▶ **Exercise**: Return every line of the data below exactly, but do not include the images.

##### Material supplied

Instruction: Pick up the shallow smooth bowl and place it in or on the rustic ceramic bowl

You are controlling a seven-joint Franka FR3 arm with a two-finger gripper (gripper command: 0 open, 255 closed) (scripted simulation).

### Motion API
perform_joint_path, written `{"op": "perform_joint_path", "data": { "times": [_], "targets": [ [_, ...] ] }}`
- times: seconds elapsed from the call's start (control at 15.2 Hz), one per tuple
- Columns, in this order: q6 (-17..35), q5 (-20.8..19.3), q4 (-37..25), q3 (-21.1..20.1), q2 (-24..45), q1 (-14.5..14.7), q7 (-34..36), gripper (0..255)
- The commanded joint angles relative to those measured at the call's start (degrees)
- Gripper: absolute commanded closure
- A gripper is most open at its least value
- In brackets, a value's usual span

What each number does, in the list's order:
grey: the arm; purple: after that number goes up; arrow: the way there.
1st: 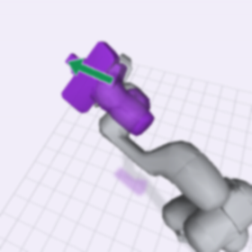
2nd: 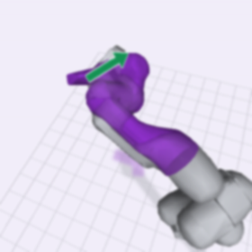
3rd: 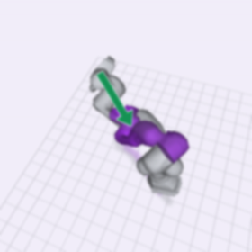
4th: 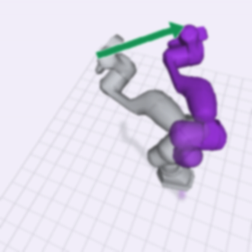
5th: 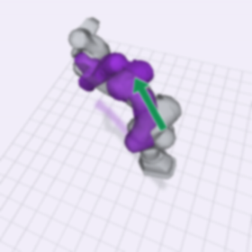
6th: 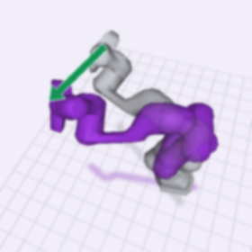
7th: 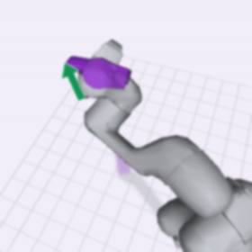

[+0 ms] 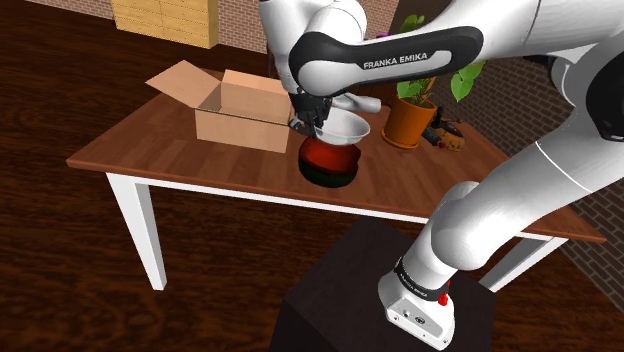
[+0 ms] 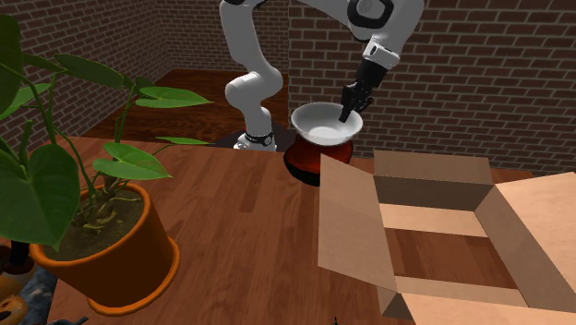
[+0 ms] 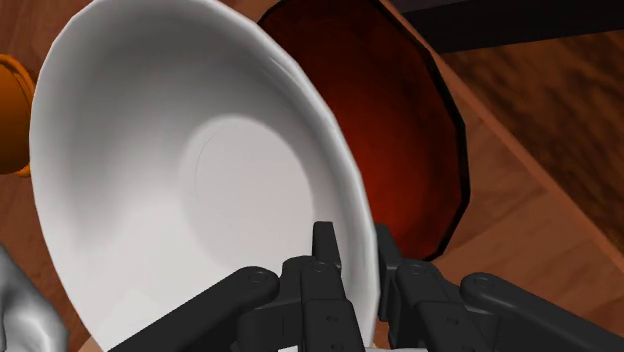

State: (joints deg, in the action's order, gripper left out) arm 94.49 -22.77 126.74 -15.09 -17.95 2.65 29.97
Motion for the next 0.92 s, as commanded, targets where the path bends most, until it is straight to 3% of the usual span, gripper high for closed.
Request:
{"op": "perform_joint_path", "data": {
  "times": [0.0, 0.4, 0.86],
  "targets": [
    [1.5, -0.2, 1.2, 0.0, 0.4, 0.0, 0.6, 255],
    [5.6, -0.7, 4.7, 0.0, 1.5, -0.1, 2.6, 255],
    [5.8, -0.7, 4.8, 0.0, 1.6, -0.1, 2.7, 255]
  ]
}}
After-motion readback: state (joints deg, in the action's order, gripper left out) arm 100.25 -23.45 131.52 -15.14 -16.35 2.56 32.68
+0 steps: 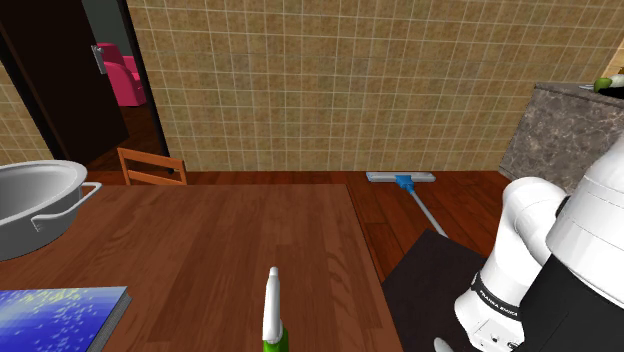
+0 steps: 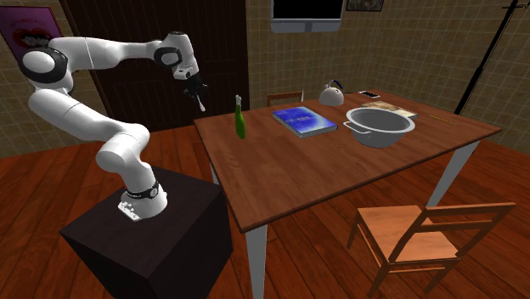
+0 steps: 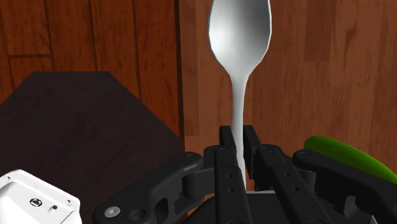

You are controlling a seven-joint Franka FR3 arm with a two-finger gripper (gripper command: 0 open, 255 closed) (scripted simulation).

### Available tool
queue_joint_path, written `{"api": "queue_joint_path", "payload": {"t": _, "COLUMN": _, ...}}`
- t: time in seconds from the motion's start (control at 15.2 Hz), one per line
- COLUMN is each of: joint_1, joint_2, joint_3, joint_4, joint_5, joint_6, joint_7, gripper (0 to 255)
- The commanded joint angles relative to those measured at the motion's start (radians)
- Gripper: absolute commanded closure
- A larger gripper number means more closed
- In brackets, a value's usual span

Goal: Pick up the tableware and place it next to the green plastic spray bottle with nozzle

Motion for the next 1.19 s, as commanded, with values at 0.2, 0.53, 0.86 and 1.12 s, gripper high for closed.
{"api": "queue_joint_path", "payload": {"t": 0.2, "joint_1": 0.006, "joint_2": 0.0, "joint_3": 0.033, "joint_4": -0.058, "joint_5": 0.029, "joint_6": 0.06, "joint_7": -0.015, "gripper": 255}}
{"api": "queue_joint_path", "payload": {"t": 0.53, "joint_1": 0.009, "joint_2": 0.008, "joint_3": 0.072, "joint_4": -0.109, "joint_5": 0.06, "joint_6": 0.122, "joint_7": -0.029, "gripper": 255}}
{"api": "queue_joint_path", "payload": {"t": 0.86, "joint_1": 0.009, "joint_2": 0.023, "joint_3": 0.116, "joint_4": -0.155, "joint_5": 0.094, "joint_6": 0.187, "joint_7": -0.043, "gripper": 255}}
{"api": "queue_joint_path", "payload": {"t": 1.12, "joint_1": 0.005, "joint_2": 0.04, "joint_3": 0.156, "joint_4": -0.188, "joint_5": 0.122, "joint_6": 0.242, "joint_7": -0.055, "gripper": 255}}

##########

▶ **Response**:
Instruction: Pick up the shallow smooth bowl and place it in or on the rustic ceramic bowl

You are controlling a seven-joint Franka FR3 arm with a two-finger gripper (gripper command: 0 open, 255 closed) (scripted simulation).

### Motion API
perform_joint_path, written `{"op": "perform_joint_path", "data": { "times": [_], "targets": [ [_, ...] ] }}`
- times: seconds elapsed from the call's start (control at 15.2 Hz), one per tuple
- Columns, in this order: q6 (-17..35), q5 (-20.8..19.3), q4 (-37..25), q3 (-21.1..20.1), q2 (-24..45), q1 (-14.5..14.7), q7 (-34..36), gripper (0..255)
- The commanded joint angles relative to those measured at the call's start (degrees)
- Gripper: absolute commanded closure
- A gripper is most open at its least value
- In brackets, a value's usual span

What each number does, in the list's order:
grey: the arm; purple: after that number goes up; arrow: the way there.
1st: 
2nd: 
3rd: 
4th: 
5th: 
6th: 
7th: 

[+0 ms] 
[+0 ms] 
[+0 ms] 

State: (joints deg, in the action's order, gripper left out) arm 94.49 -22.77 126.74 -15.09 -17.95 2.65 29.97
Motion for the next 0.92 s, as commanded, targets where the path bends most, until it is straight to 3% of the usual span, gripper high for closed.
Request:
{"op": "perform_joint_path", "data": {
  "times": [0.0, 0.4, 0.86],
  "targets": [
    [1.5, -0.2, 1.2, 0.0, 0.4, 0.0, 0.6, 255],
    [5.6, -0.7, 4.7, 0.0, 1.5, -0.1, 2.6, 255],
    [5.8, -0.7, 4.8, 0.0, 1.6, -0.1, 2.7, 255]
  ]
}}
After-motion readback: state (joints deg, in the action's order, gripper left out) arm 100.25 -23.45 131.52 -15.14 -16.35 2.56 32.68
+0 steps: 
+0 steps: 
+0 steps: 

You are controlling a seven-joint Franka FR3 arm with a two-finger gripper (gripper command: 0 open, 255 closed) (scripted simulation).

### Available tool
queue_joint_path, written `{"api": "queue_joint_path", "payload": {"t": _, "COLUMN": _, ...}}`
- t: time in seconds from the motion's start (control at 15.2 Hz), one per line
- COLUMN is each of: joint_1, joint_2, joint_3, joint_4, joint_5, joint_6, joint_7, gripper (0 to 255)
- The commanded joint angles relative to those measured at the motion's start (radians)
- Gripper: absolute commanded closure
- A larger gripper number means more closed
- In brackets, a value's usual span

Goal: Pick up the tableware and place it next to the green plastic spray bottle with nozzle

Motion for the next 1.19 s, as commanded, with values at 0.2, 0.53, 0.86 and 1.12 s, gripper high for closed.
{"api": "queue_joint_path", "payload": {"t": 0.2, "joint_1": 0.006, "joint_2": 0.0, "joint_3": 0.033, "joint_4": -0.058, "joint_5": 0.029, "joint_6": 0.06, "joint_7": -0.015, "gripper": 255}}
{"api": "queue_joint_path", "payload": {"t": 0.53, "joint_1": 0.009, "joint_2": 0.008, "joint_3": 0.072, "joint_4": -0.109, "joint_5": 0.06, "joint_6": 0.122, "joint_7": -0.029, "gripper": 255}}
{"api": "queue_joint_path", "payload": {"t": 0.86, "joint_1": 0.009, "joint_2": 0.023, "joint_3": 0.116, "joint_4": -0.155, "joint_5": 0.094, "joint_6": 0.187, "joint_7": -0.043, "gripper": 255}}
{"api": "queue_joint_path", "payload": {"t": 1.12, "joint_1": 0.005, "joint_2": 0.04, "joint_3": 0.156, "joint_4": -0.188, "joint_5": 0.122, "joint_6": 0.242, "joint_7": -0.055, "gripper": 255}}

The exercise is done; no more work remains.